[Task goal]
Repeat the listing below exactly.

[Given data]
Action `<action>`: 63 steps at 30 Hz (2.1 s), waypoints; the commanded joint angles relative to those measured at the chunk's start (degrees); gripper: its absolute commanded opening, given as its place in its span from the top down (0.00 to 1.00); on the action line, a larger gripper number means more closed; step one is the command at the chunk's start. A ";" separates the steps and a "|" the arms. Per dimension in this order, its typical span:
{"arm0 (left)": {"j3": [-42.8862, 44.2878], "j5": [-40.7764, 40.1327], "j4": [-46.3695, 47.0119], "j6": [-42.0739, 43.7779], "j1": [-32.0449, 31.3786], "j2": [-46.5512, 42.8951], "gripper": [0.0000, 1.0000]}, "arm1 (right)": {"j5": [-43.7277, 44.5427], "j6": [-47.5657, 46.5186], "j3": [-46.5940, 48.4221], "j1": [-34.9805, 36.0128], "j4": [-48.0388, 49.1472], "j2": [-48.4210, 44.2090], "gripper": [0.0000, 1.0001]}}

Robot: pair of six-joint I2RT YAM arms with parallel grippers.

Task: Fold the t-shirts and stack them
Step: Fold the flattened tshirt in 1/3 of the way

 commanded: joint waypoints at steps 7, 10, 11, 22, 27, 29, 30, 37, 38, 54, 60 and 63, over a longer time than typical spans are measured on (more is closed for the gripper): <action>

[Result below]
Action `<action>`: 63 steps at 30 Hz (2.1 s), waypoints; the commanded joint angles relative to those measured at the chunk's start (degrees); gripper: its absolute commanded opening, given as its place in its span from the top down (0.00 to 1.00); on the action line, a larger gripper number means more closed; step one is the command at the chunk's start. A ";" separates the steps and a "|" the arms. Per dimension in this order, its typical span:
{"arm0 (left)": {"j3": [-42.8862, 44.2878], "j5": [-40.7764, 40.1327], "j4": [-46.3695, 47.0119], "j6": [-42.0739, 43.7779], "j1": [-32.0449, 31.3786], "j2": [-46.5512, 42.8951], "gripper": [0.0000, 1.0000]}, "arm1 (right)": {"j5": [-43.7277, 44.5427], "j6": [-47.5657, 46.5186], "j3": [-46.5940, 48.4221], "j1": [-34.9805, 36.0128], "j4": [-48.0388, 49.1472], "j2": [-48.4210, 44.2090], "gripper": [0.0000, 1.0001]}}

Robot: pair of six-joint I2RT YAM arms with parallel grippers.

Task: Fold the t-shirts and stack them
Step: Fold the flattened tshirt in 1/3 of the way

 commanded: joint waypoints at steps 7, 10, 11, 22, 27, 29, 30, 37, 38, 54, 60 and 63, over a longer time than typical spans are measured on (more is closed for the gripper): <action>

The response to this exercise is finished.